Steps to Obtain a Reverse Mortgage
Obtaining a reverse mortgage generally occurs in five simple steps:
- Talk to a trusted reverse mortgage advisor
- Obtain counseling from a HUD-approved reverse mortgage counselor
- Sign initial application documents
- Obtain an appraisal of the home
- Sign final closing documents for the reverse mortgage
Overall, most homeowners are able to obtain their reverse mortgage in about 30 days.
After the Reverse Mortgage
The reverse mortgage ends when the last borrower stops occupying the home. This can occur when the borrower sells the home, moves, or passes away. In any of these cases, the borrowers or heirs to the borrower have the option to pay the lesser of 95% of the appraised value of the house or the loan balance. They can pay the loan off by refinancing, selling the home, or they can simply decide to walk away from the home if they have no interest in the property.
For example, if the home is worth $500,000 and the loan balance has increased to $600,000, the loan can be paid off for either $600,000 or $475,000 (95% of the home’s value). Because the heirs can choose to pay off the loan for $475,000, this is generally the best option.
If the heirs have no interest in the property, they can choose to simply sign the property away and walk away, but doing so may mean that they are losing a substantial amount of equity. For example, if the heirs choose to sign away a property worth $500,000 and a loan balance of $300,000, the heirs can choose to sell the property on their own. In this case, the heirs would be able to keep approximately $200,000 that they would miss if they chose to simply sign the property away and walk away.
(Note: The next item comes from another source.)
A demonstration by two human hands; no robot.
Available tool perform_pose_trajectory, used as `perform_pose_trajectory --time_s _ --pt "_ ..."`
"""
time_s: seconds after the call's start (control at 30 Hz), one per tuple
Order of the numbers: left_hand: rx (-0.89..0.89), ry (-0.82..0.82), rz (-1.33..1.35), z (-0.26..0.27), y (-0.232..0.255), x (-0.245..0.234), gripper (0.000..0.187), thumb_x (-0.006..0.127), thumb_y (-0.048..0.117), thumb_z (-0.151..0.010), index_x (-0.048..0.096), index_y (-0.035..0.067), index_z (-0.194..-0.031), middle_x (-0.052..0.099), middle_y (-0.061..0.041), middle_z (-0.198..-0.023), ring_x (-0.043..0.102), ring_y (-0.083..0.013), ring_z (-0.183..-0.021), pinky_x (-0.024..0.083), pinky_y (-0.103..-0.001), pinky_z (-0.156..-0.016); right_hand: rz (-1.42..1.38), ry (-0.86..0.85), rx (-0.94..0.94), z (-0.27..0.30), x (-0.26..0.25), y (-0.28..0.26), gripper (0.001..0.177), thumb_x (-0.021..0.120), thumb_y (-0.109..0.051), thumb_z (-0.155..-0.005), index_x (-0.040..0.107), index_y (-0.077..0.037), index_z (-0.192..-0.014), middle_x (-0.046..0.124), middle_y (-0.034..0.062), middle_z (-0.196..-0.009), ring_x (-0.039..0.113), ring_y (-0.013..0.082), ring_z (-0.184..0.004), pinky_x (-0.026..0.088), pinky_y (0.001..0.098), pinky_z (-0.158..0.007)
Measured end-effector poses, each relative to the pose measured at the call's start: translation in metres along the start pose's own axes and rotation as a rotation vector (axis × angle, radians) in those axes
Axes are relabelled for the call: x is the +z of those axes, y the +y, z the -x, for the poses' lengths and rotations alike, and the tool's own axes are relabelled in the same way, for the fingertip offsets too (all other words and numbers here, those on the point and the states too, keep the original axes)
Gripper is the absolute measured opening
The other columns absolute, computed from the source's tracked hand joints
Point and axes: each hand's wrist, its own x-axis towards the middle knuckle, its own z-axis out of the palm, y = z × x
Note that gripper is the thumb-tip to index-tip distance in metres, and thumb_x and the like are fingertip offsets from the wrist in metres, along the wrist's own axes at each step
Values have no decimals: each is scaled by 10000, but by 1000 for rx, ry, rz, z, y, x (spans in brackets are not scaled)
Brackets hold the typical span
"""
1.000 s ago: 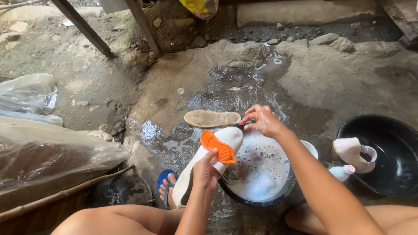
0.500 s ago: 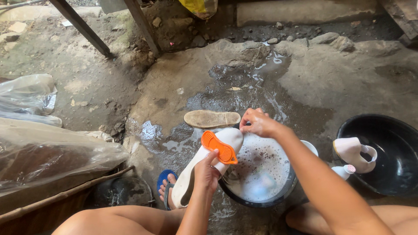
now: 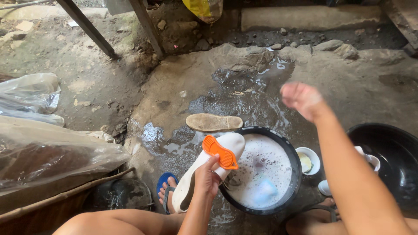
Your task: The person washes a shoe by pouring liquid from a bottle, lathering it with soapy water from a bucket, and scrubbing the fabric with sponges and brushes by hand.
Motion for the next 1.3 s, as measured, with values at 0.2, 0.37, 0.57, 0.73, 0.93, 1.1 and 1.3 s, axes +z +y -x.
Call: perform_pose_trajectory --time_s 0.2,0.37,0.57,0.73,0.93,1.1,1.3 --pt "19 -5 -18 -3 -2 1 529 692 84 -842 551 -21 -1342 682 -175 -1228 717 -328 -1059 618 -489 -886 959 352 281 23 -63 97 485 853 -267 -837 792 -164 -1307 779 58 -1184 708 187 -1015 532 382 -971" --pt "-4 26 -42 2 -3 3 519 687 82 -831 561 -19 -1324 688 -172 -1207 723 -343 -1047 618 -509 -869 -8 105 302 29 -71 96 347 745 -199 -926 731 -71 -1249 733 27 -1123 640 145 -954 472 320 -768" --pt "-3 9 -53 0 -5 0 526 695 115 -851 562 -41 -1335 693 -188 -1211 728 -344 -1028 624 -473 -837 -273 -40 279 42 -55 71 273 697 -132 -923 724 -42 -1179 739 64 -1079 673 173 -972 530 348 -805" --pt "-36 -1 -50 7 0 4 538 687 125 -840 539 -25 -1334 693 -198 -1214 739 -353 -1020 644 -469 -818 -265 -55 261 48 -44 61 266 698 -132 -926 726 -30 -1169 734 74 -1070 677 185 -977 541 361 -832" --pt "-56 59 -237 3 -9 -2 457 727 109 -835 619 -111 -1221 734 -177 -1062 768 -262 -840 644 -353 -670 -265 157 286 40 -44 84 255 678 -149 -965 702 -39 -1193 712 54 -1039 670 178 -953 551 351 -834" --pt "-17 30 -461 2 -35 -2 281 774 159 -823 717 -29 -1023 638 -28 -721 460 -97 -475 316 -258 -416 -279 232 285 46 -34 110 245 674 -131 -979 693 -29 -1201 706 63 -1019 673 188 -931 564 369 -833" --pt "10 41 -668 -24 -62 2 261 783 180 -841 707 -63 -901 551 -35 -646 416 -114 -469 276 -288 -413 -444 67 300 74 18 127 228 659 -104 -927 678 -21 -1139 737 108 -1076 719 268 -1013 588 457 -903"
If both spouses were borrowers on the loan, then the loan will continue as normal, but with only one borrower. However, if there was a non-borrowing spouse, then the spouse can continue to live in the home as long as they maintain the property. Note that the spouse will not receive any more money from the HECM as long as they were not within the loan agreement, but the non-borrowing spouse can always seek to refinance the loan to become a borrower and therefore obtain access to the proceeds.
In conclusion
Reverse mortgages were created for seniors to create a liquid asset from the equity in their house. Reverse mortgages work in the opposite ways as a traditional home. A reverse mortgage borrower takes the equity built up in their home and converts it into usable cash. There are many benefits to reverse mortgages such as the funds are tax free and the flexible payment plans. HECM’s specifically are backed by the federal government, which means funds are available whenever the borrower needs it.